# Isn't it funny how things work out sometimes?



## Augustine (Nov 27, 2014)

I often think of my childhood pet, Lucky. Especially during the holidays.

We lost her last year at only 9 years old. Long story somewhat short: her mother, Scooter, was passed onto us. Lucky was the runt of her 2nd litter, and my first "official" pet. I bonded with her instantly, and I had owned her since I was 10 years old.

When she left us, her sister, Scamper, who loved her dearly and had known Lucky her entire life (we got Scamps from a box outside of Safeway when she was 10-12 weeks), was now left all alone. 

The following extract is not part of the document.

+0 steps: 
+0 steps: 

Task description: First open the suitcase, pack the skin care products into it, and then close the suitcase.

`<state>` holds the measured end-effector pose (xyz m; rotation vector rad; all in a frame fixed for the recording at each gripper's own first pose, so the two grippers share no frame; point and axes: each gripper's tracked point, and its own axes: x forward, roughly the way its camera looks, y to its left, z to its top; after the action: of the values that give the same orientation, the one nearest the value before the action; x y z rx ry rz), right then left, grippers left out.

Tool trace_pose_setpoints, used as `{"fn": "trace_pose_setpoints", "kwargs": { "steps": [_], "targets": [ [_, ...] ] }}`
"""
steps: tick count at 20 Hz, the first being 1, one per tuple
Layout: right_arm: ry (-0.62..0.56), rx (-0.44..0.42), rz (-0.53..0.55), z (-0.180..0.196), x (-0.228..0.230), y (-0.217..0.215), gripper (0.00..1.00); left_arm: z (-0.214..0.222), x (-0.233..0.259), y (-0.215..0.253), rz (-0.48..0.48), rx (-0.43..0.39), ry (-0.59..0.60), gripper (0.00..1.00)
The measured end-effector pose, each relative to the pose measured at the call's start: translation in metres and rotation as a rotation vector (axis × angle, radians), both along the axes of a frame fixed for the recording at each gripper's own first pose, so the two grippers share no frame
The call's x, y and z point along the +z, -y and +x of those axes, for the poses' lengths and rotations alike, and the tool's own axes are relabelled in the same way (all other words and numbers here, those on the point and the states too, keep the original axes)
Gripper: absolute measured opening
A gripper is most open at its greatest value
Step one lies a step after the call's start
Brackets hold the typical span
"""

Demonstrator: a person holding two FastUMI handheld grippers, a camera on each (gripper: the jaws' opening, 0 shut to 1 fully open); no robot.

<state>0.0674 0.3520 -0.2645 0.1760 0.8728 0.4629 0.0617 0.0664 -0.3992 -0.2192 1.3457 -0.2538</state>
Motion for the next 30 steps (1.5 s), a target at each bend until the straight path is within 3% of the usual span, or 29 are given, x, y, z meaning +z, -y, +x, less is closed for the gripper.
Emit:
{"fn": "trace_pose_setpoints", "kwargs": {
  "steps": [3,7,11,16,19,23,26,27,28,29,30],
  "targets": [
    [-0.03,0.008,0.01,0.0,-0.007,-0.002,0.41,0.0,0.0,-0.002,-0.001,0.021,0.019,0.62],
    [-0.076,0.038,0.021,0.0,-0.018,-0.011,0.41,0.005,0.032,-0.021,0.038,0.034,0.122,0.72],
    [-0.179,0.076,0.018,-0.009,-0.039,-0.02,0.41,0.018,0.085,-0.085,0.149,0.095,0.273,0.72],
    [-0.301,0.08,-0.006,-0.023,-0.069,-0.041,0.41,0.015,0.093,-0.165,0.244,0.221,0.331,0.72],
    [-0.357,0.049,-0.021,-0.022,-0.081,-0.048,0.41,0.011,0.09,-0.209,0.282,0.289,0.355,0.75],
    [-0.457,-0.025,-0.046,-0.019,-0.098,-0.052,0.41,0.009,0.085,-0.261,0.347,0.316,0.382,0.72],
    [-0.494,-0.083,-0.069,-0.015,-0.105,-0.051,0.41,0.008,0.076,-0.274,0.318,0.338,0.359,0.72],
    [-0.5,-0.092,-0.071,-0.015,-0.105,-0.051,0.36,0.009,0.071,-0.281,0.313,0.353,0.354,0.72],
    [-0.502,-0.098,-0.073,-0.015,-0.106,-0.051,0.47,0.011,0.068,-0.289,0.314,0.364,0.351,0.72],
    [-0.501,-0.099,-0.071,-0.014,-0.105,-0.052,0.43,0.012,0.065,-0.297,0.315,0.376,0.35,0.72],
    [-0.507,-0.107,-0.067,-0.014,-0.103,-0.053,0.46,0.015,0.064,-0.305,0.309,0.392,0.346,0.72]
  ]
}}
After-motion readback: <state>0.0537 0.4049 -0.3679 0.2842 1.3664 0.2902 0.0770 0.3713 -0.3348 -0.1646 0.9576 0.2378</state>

I was utterly heartbroken and so, so very angry at the world. A few weeks later, my mom and I talked about bringing another cat into our home. The past few years we have tried to take in older cats, but for some reason, we thought it might be better to get a kitten, thinking it would be easier for Scamper that way.

Right before my mom was due to go to the shelter and pick out a kitten, I half-jokingly said "maybe I'll finally get a cuddly kitten this time." (as most of my cats haven't been SUPER snuggly) Fast forward a few days, and she comes home with not one, but TWO beautiful little kitties; a brother and sister pair. As it turns out, they were one of the best things to ever happen to this family.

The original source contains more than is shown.